Hear a Rare Recording of Waylon Jennings at Age 18

In 1955, an 18-year-old Waylon Jennings hosted a radio show on KZZN, a small station in his Littlefield, Texas, hometown. For nearly 35 minutes, the future Outlaw Country progenitor performed songs and traded stories with a group of local musicians in a loose guitar pull. Remarkably, the program was recorded on reel-to-reel and put into storage — in the ultra-secure location of a box shoved underneath the bed of one of Jennings’ siblings. The tape would eventually land in the hands of Shooter Jennings, Waylon’s son with wife Jessi Colter. On Saturday, Jennings and his Black Country Rock label will release the full program — titled Waylon 55 Live — on vinyl as part of this year’s Record Store Day.

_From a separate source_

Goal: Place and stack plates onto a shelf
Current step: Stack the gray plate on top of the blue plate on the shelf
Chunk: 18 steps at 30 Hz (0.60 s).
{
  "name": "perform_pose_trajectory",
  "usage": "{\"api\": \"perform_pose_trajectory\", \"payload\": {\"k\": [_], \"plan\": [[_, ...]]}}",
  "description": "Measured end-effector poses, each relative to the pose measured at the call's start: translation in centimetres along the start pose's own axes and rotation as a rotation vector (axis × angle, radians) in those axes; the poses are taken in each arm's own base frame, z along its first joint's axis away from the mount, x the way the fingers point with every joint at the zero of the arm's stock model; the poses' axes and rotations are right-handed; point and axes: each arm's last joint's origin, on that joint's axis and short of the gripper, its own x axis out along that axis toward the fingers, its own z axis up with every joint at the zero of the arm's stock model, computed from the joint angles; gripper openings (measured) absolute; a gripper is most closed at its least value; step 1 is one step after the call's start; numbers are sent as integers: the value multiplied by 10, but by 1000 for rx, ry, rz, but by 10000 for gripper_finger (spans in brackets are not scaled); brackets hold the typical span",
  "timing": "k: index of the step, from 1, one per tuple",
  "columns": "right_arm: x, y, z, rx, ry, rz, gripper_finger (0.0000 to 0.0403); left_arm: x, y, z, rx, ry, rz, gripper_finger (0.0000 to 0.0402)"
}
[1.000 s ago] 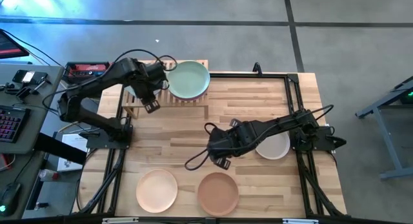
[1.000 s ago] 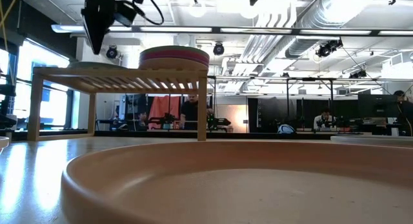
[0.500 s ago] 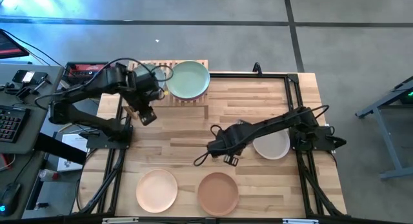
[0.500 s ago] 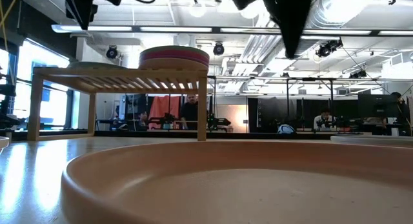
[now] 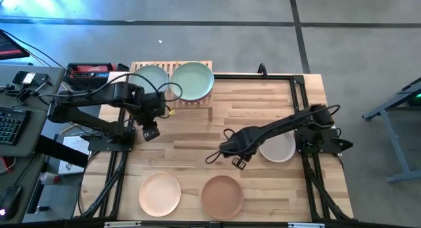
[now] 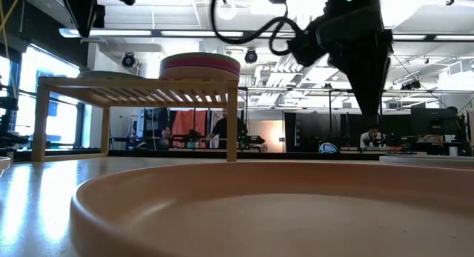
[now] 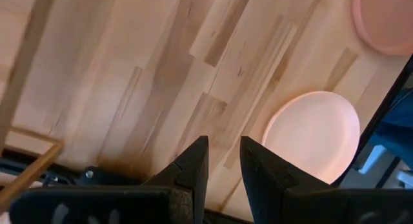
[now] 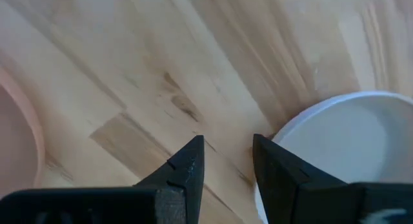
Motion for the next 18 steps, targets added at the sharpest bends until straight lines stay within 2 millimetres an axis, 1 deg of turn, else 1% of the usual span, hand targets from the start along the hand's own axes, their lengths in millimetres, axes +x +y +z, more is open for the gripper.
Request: {"api": "perform_pose_trajectory", "payload": {"k": [5,8,13,18], "plan": [[2,-26,-22,130,-30,8,107,9,-2,-1,-10,17,6,76],[6,-37,-32,205,-68,73,107,13,-1,-2,-22,25,11,76],[23,-51,-44,322,-123,142,107,15,-1,0,-36,9,4,76],[43,-61,-53,330,-80,103,107,16,-2,2,-35,-10,-5,76]]}}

Jennings calls the release the very “first recording available” of his father, who died of complications from diabetes in 2002. “It’s very strange to hear this captured moment in time so early in his life,” the musician tells Rolling Stone Country. “It’s pretty historical. He’s 18 and fired up about everything, and his voice is exactly the same as it was in ’58. It has the same tone to it. If someone played that for me, I could have easily thought it was 1965.
“He’s hosting the show, getting each guy to play, pulling all this weight, and he was going for it,” Jennings continues. “He knew how to move the show along.”
Today, Rolling Stone Country is exclusively premiering a portion of the program, which finds Waylon performing “Slippin’ and Slidin'” — a song written by Little Richard and later recorded by Buddy Holly, whose band Waylon would famously join in 1958. Following his performance of the tune, he dedicates the song to Maxine Lawrence, the woman who would become his first wife a year later in 1956.
Colter, whom he married in 1969, says it was heartwarming to hear her late husband when he was so young.
“When I heard this, I loved it. I had recently been to the Buddy Holly Museum and there is the only recording I had ever heard of Buddy talking to Decca trying to get his songs back, and his voice sounded so West Texas, just like Waylon’s. There was a sound of that part of the country, the way they talked,” she tells Rolling Stone Country. “There he is in his beginning, saying hi to Maxine and announcing the guys. He was always able to bring people together.”
Colter and Jennings are currently working on getting a film of Waylon’s life, based on his 1996 autobiography, off the ground. His widow says that fans haven’t heard Waylon’s full story. She also believes that, like when he first started in Nashville, he doesn’t get the respect he deserves.
“He’s always been a dark horse. . . When Waylon went to Nashville, they were taking a racehorse and treating him like a mule. That’s what Nashville does. Nashville is a nut you don’t ever crack. Right now, there is a lot of foreign money in there and a lot of machines that make everybody sound really good. Photo ops,” Colter says. “[Waylon’s] story is yet to be recognized. He was the long shot, the dark horse and the odds were against him. But, boy, did he have what it took to run the race.”
Jennings echoes his mother’s sentiments and says that many of today’s Waylon acolytes are going about it all wrong. He cites Waylon 55 Live as proof.
“Nowadays, you have so many artists who are so revered as the next thing and the champion of real country music. In the public eye, they act like they’re so cool. . . and it’s a little phony because they want to act like they think Waylon Jennings acted. So they act kind of tough and dark and mysterious, and they might snap and be an asshole or something. But that’s not the way he was. If you listen to this recording, there is nothing fake and cool about it. He’s not acting like he’s the next big thing. He’s a young guy and is very excited trying to move the session along,” Jennings says. “It’s proof of how authentic he was. He cared so much about music that he was like a little kid. I look at guys now and I see the way they are onstage and just laugh, ’cause they miss it completely. It had nothing to do with being cool.”
For Colter, she misses not only her husband at home, but the man that Waylon was in the spotlight.
“There was something between the audience and him that I miss terribly,” she says. “He still stands as an example of loving music, pursuing it and not giving up.”
Waylon 55 Live is one of many special recordings Jennings and Black Country Rock have ready for Record Store Day. “Killing the Blues,” a duet between Jennings and Billy Ray Cyrus, and “Belding’s Blues,” a bizarre mash-up by Saved by the Bell‘s Dennis Haskins, are also set for limited release at the annual independent music retailer holiday.